A single copy may be made of any of the following by or for a teacher at his or her individual request for his or her scholarly research or use in teaching or preparation to teach a class:

A. A chapter from a book; B. An article from a periodical or newspaper; C. A short story, short essay or short poem, whether or not from a collective work; D. A chart, graph, diagram, drawing, cartoon or picture from a book, periodical, or newspaper.


Multiple copies (not to exceed in any event more than one copy per pupil in a course) may be made by or for the teacher giving the course for classroom use or discussion; provided that:

A. The copying meets the tests of brevity and spontaneity as defined below: B. Meets the cumulative effect test as defined below; and, C. Each copy includes a notice of copyright.



i. Poetry: (a) A complete poem if less than 250 words and if printed on not more than two pages or (b) from a longer poem, an excerpt of not more than 250 words.
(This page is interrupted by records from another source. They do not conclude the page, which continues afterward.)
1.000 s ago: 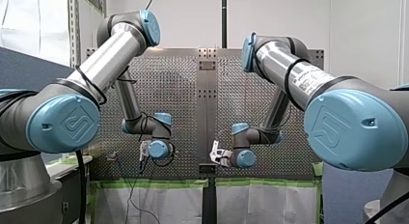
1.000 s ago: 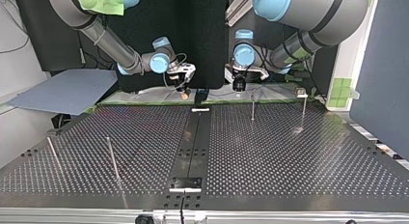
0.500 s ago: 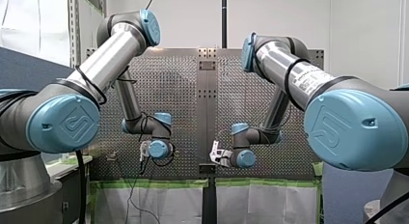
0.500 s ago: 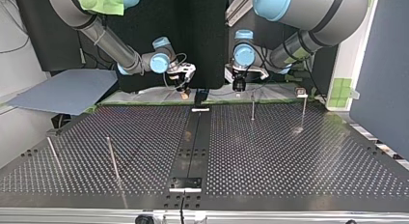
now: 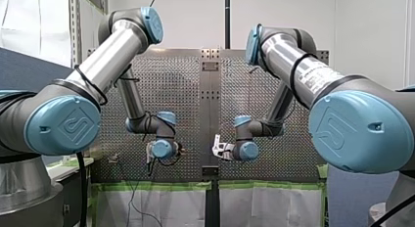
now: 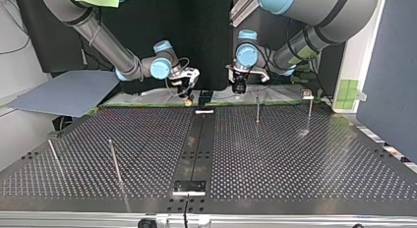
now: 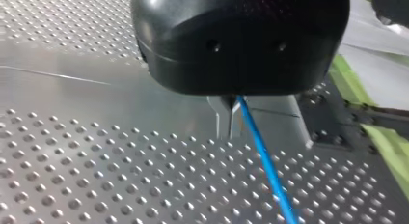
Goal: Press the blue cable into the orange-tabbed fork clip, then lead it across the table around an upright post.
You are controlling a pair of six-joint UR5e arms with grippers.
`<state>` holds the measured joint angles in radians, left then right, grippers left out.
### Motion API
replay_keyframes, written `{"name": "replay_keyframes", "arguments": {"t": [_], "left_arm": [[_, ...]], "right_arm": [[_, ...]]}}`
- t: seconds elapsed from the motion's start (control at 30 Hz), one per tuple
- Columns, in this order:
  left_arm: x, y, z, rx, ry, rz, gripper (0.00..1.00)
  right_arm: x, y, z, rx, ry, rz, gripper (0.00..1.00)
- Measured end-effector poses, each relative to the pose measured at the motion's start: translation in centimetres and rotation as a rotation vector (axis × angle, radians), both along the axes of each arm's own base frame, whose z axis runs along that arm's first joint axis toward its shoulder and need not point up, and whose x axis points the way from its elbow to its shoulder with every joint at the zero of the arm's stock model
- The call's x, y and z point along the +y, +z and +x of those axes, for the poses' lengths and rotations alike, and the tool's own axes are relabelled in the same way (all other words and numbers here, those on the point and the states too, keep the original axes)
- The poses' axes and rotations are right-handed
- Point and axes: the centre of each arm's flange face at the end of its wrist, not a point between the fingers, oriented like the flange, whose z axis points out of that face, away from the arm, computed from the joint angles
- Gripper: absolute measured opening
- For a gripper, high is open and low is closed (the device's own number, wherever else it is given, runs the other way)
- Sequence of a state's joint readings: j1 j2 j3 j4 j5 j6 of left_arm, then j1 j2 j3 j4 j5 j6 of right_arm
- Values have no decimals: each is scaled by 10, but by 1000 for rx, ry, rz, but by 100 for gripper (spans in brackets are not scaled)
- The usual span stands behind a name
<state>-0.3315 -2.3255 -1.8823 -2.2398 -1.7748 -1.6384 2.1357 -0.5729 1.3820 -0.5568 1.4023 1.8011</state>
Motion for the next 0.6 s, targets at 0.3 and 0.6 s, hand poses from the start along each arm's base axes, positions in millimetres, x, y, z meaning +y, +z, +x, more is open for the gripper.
{"name": "replay_keyframes", "arguments": {"t": [0.3, 0.6], "left_arm": [[-18, 34, -1, -44, -42, -80, 0], [-26, 76, -1, -81, -48, -174, 0]], "right_arm": [[-3, 45, 3, -11, 2, -16, 0], [-8, 94, 7, -43, 4, -65, 0]]}}
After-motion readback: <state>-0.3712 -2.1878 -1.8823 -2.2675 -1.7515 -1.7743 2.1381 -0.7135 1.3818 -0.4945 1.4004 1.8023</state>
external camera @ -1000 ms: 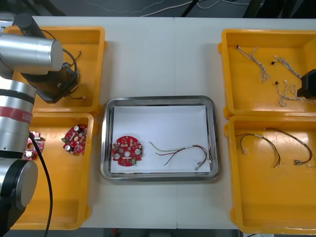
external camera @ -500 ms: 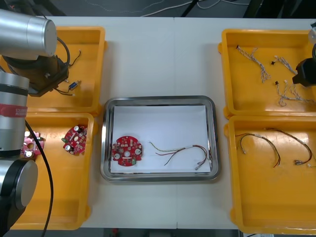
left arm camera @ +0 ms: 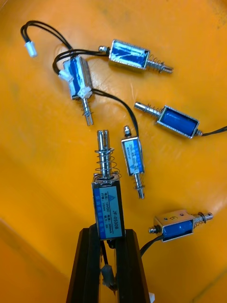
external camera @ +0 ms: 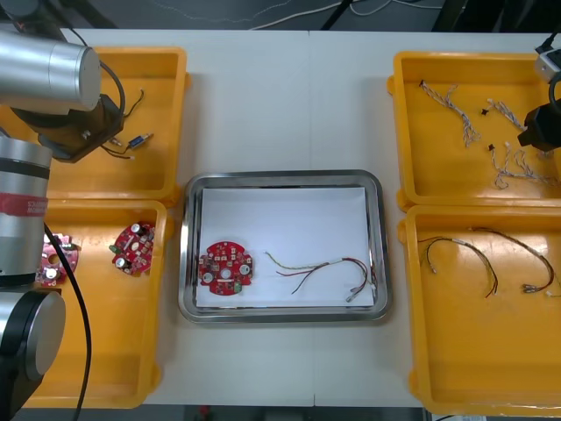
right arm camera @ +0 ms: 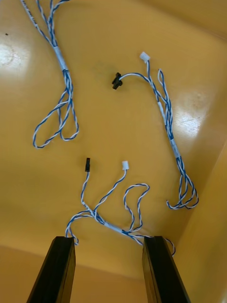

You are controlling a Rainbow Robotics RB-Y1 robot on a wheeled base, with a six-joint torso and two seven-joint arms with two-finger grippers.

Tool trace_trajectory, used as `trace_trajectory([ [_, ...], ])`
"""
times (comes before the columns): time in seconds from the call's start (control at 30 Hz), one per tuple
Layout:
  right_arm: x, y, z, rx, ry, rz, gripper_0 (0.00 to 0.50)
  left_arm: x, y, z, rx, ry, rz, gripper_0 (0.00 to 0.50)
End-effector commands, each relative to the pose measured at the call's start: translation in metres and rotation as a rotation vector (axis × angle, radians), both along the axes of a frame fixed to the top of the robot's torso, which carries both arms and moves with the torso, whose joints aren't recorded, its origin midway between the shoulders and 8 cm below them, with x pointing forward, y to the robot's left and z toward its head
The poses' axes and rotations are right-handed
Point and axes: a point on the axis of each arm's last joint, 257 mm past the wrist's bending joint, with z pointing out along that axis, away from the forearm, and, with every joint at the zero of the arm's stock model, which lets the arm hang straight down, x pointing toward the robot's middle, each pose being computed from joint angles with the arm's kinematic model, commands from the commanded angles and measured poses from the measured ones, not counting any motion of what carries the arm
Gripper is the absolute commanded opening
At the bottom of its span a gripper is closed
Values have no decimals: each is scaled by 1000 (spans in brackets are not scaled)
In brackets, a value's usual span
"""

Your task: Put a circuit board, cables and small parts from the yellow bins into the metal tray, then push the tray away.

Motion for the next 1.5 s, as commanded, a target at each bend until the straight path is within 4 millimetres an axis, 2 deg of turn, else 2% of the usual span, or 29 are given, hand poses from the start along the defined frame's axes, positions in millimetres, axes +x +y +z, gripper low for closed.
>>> trace_trajectory([
  [0.03,12,-22,31,-73,-55,49,410,6,11,1,87,-8,-72,0],
  [0.23,14,-28,19,-106,-43,96,412,12,15,-23,110,-32,-96,0],
  [0.4,15,-31,6,-131,-28,132,411,6,17,-40,119,-12,-108,0],
  [0.53,14,-27,-9,-153,-4,159,411,-2,13,-57,116,19,-118,0],
  [0.73,12,-25,-29,-177,28,180,411,-3,13,-61,114,23,-117,2],
  [0.8,12,-27,-32,-182,31,182,410,-3,13,-60,113,21,-116,80],
  [0.9,10,-31,-35,-186,37,181,410,-4,13,-61,113,25,-117,274],
  [1.0,10,-35,-37,-197,41,185,412,-2,14,-58,114,18,-116,416],
  [1.1,9,-40,-38,-216,48,186,410,0,17,-52,114,10,-114,454],
  [1.5,10,-45,-54,-266,58,220,412,-3,25,-10,32,27,-62,455],
])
ii. Prose: (a) Either a complete article, story or essay of less than 2,500 words, or (b) an excerpt from any prose work of not more than 1,000 words or 10% of the work, whichever is less, but in any event a minimum of 500 words.

[Each of the numerical limits stated in "i" and "ii" above may be expanded to permit the completion of an unfinished line of a poem or of an unfinished prose paragraph.]

iii. Illustration: One chart, graph, diagram, drawing, cartoon or picture per book or per periodical issue.

iv. "Special" works: Certain works in poetry, prose or in "poetic prose" which often combine language with illustrations and which are intended sometimes for children and at other times for a more general audience fall short of 2,500 words in their entirety. Paragraph "ii" above notwithstanding such "special works" may not be reproduced in their entirety; however, an excerpt comprising not more than two of the published pages of such special work and containing not more than 10% of the words found in the text thereof, may be reproduced.


i. The copying is at the instance and inspiration of the individual teacher, and

ii. The inspiration and decision to use the work and the moment of its use for maximum teaching effectiveness are so close in time that it would be unreasonable to expect a timely reply to a request for permission.

Cumulative Effect:

i. The copying of the material is for only one course in the school in which the copies are made.

ii. Not more than one short poem, article, story, essay or two excerpts may be copied from the same author, not more than three from the same collective work or periodical volume during one class term.

iii. There shall not be more than nine instances of such multiple copying for one course during one class term.

[The limitations stated in "ii" and "iii" above shall not apply to current news periodicals and newspapers and current news sections of other periodicals.]


Notwithstanding any of the above, the following shall be prohibited:

A. Copying shall not be used to create or to replace or substitute for anthologies, compilations or collective works. Such replacement or substitution may occur whether copies of various works or excerpts therefrom are accumulated or are reproduced and used separately.

B. There shall be no copying of or from works intended to be "consumable" in the course of study or of teaching. These include workbooks, exercises, standardized tests and test booklets and answer sheets and like consumable material.

C. Copying shall not:

a. substitute for the purchase of books, publishers’ reprints or periodicals; b. be directed by high authority; c. be repeated with respect to the same item by the same teacher from term to term.

D. No charge shall be made to the student beyond the actual cost of the photocopying.